- _Assignment_: I'd ask you to write out the lines below exactly, with no images.
⟨
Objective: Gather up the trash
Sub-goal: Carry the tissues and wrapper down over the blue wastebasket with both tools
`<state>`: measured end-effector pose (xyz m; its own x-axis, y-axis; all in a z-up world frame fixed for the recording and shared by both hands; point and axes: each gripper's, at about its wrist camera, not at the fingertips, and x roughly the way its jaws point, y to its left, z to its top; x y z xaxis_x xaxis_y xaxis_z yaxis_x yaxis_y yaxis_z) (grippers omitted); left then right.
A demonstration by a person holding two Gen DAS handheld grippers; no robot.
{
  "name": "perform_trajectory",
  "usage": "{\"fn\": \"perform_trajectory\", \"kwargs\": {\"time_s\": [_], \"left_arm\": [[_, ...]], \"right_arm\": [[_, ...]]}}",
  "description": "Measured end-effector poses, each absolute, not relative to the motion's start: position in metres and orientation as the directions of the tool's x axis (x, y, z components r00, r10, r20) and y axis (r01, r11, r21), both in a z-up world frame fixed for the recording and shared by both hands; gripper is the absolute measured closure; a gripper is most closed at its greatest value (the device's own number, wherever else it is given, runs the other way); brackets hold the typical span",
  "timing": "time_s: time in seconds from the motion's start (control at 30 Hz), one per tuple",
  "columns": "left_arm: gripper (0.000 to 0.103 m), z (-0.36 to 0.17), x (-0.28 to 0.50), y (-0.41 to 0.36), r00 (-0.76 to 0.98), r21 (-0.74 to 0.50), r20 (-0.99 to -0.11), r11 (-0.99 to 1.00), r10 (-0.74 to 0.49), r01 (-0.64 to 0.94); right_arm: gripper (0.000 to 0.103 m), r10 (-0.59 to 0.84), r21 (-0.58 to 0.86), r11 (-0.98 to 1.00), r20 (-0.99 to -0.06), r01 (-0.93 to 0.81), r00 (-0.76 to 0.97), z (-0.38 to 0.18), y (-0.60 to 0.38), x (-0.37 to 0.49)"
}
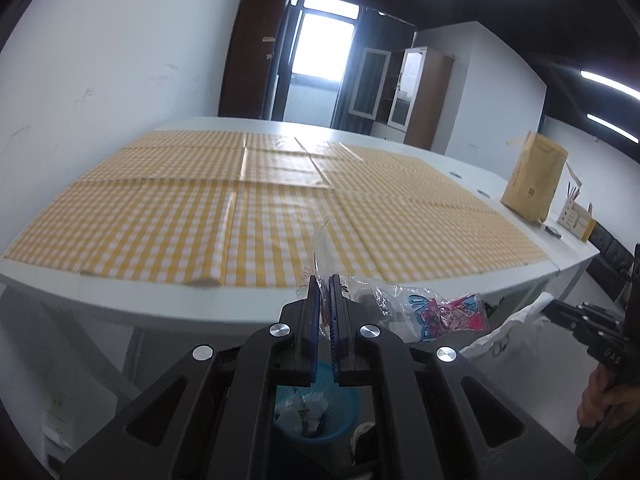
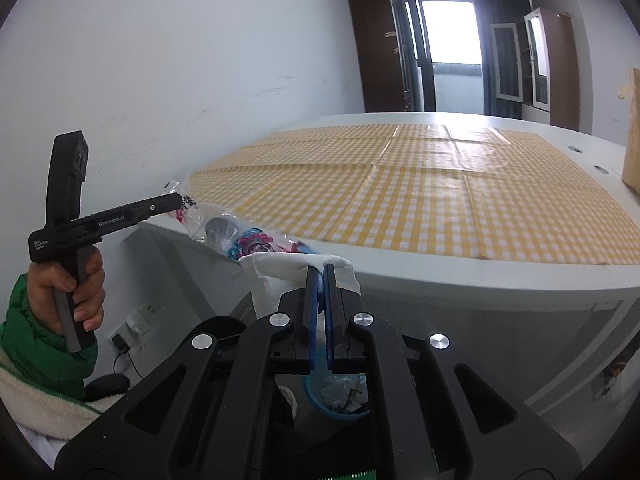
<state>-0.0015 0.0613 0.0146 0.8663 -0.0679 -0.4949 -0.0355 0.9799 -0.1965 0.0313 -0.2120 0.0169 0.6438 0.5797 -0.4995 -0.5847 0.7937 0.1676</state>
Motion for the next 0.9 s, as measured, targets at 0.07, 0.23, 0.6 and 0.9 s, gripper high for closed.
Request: {"fn": "perform_trajectory", "kwargs": {"time_s": [0.07,0.23,0.6,0.9], "left_arm": [[0.099,0.008,-0.007,0.057,0.858,-0.183,-0.509,0.982,-0.061,-0.038],[0.099,-0.01,-0.018,0.044,0.845,-0.097,-0.534,0.994,-0.008,-0.053],[0.099,-0.073,0.007,0.039,0.773,-0.075,-0.634,0.994,0.013,-0.079],[0.099,-0.136,0.036,0.049,0.691,-0.093,-0.722,0.986,0.028,-0.137]], "right_arm": [[0.101,0.577,0.168,0.792,-0.519,-0.587,0.631,0.009,-0.213,0.026],[0.101,0.573,0.2,0.79,-0.576,-0.58,0.583,-0.022,-0.209,0.03],[0.101,0.533,0.231,0.808,-0.677,-0.541,0.507,-0.082,-0.182,0.061],[0.101,0.486,0.25,0.836,-0.753,-0.489,0.445,-0.142,-0.167,0.093]]}}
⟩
- _Output for this exercise_:
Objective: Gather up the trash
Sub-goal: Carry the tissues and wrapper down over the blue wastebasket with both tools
`<state>`: measured end-effector pose (xyz m; its own x-axis, y-axis; all in a z-up world frame fixed for the recording and shared by both hands; point and axes: each gripper's, at about its wrist camera, not at the fingertips, and x roughly the way its jaws point, y to its left, z to its top; x y z xaxis_x xaxis_y xaxis_z yaxis_x yaxis_y yaxis_z) (grippers omitted); left then right.
A demonstration by a person holding two Gen DAS handheld grippers; no robot.
{
  "name": "perform_trajectory",
  "usage": "{\"fn\": \"perform_trajectory\", \"kwargs\": {\"time_s\": [_], \"left_arm\": [[_, ...]], \"right_arm\": [[_, ...]]}}",
  "description": "Measured end-effector poses, each absolute, not relative to the motion's start: position in metres and orientation as the directions of the tool's x axis (x, y, z components r00, r10, r20) and y axis (r01, r11, r21), both in a z-up world frame fixed for the recording and shared by both hands; gripper is the absolute measured closure; a gripper is most closed at its greatest value (the device's own number, wherever else it is given, runs the other way); brackets hold the typical span",
  "timing": "time_s: time in seconds from the motion's start (control at 30 Hz), one per tuple",
  "columns": "left_arm: gripper (0.000 to 0.103 m), z (-0.36 to 0.17), x (-0.28 to 0.50), y (-0.41 to 0.36), r00 (-0.76 to 0.98), r21 (-0.74 to 0.50), r20 (-0.99 to -0.11), r11 (-0.99 to 1.00), r10 (-0.74 to 0.49), r01 (-0.64 to 0.94); right_arm: gripper (0.000 to 0.103 m), r10 (-0.59 to 0.84), r21 (-0.58 to 0.86), r11 (-0.98 to 1.00), r20 (-0.99 to -0.06), r01 (-0.93 to 0.81), r00 (-0.76 to 0.97), z (-0.38 to 0.18), y (-0.60 to 0.38), x (-0.37 to 0.49)"
}
<state>-0.0015 0.0613 0.0146 0.8663 -0.0679 -0.4949 -0.0355 0.9799 -0.1965 0.0313 -0.2120 0.0169 0.6438 0.5797 -0.4995 -0.5847 0.7937 0.1676</state>
Motion for the next 0.9 s, as measured, targets at 0.07, 0.23, 0.6 and 0.9 s, gripper high for closed.
Request: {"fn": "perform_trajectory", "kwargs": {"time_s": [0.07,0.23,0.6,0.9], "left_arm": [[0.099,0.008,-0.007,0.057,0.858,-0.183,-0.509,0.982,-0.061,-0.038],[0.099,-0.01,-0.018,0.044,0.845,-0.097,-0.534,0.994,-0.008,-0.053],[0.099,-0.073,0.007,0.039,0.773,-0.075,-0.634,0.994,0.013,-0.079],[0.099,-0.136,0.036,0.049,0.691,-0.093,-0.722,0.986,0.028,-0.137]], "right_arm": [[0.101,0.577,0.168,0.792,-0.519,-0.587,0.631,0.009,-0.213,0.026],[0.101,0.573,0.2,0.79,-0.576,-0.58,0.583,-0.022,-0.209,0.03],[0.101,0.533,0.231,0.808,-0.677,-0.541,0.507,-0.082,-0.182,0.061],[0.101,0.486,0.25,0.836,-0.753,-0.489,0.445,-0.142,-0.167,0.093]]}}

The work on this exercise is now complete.